---
title: "Haskell implementation of the Robinson-Schensted algorithm"
date: "2016-08-07"
---
```{r setup, include=FALSE}
# use highlight: pygments, prettify=FALSE
```
Given a permutation $\sigma$ of $\{1, \ldots, n\}$, the Robinson-Schensted correspondence associates to $\sigma$ a pair $(P,Q)$ of two standard Young tableaux of weight $n$ having the same shape.
This map $RS\colon \sigma \mapsto (P,Q)$ is obtained by the Schensted algorithm, and we give an Haskell implementation of this algorithm below (I gave a R implementation of this map in [a previous article](http://stla.github.io/stlapblog/posts/YoungTableaux.html#robinson-schensted-correspondence)).
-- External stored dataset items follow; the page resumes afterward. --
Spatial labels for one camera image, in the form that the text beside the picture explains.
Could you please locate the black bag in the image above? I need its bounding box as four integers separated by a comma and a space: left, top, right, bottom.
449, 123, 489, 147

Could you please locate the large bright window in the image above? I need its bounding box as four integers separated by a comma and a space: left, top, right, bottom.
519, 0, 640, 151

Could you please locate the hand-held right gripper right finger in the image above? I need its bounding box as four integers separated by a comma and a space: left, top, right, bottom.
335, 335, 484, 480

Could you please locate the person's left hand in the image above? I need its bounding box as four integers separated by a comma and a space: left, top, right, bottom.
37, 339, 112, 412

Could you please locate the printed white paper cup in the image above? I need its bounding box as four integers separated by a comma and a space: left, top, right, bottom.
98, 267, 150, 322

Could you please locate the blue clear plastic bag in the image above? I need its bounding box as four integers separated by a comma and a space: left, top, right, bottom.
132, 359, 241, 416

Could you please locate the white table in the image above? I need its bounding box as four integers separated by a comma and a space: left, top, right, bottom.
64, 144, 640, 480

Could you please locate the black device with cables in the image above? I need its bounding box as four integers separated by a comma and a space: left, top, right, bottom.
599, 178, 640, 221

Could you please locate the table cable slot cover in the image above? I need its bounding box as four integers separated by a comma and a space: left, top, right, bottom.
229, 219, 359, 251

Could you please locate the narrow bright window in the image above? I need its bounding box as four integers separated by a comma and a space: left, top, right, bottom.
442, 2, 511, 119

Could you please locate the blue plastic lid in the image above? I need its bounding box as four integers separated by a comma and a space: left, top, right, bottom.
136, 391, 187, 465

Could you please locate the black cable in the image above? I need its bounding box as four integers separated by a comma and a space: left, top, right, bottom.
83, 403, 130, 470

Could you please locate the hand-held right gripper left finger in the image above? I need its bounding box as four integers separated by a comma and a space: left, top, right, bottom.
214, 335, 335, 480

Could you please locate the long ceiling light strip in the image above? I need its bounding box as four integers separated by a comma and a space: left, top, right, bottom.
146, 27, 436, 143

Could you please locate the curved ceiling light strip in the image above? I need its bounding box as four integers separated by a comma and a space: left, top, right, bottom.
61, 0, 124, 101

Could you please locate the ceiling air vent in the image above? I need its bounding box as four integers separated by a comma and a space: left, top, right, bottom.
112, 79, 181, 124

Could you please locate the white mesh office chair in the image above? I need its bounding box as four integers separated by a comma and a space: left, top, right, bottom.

A nice explanation of this algorithm is given in [R. T. Bayley's master thesis](https://www.google.be/url?sa=t&rct=j&q=&esrc=s&source=web&cd=1&cad=rja&uact=8&ved=0ahUKEwiOx5X-hK_OAhXkDsAKHX9wA8kQFggbMAA&url=http%3A%2F%2Fwww.maths.qmul.ac.uk%2F~rtb%2Fmathpage%2FRichard%2520Bayley%27s%2520Homepage_files%2Frichardmmath.pdf&usg=AFQjCNE7yebCMY2jwykMkBqF1BKhaYiEXg&sig2=gOJekMgyDQx5af2HUcyltQ&bvm=bv.129391328,d.d24), to which we refer for more details, if needed.
In Haskell, we represent a permutation as a list of integers and a Young tableau as a list of lists of integers.
For example, the Haskell list `[[1,2,4,7,8], [3,5,6,9], [10]]` represents this (standard) Young tableau:
The main part of the algorithm giving the pair $(P,Q)=RS(\sigma)$ is the construction of the first Young tableau $P$.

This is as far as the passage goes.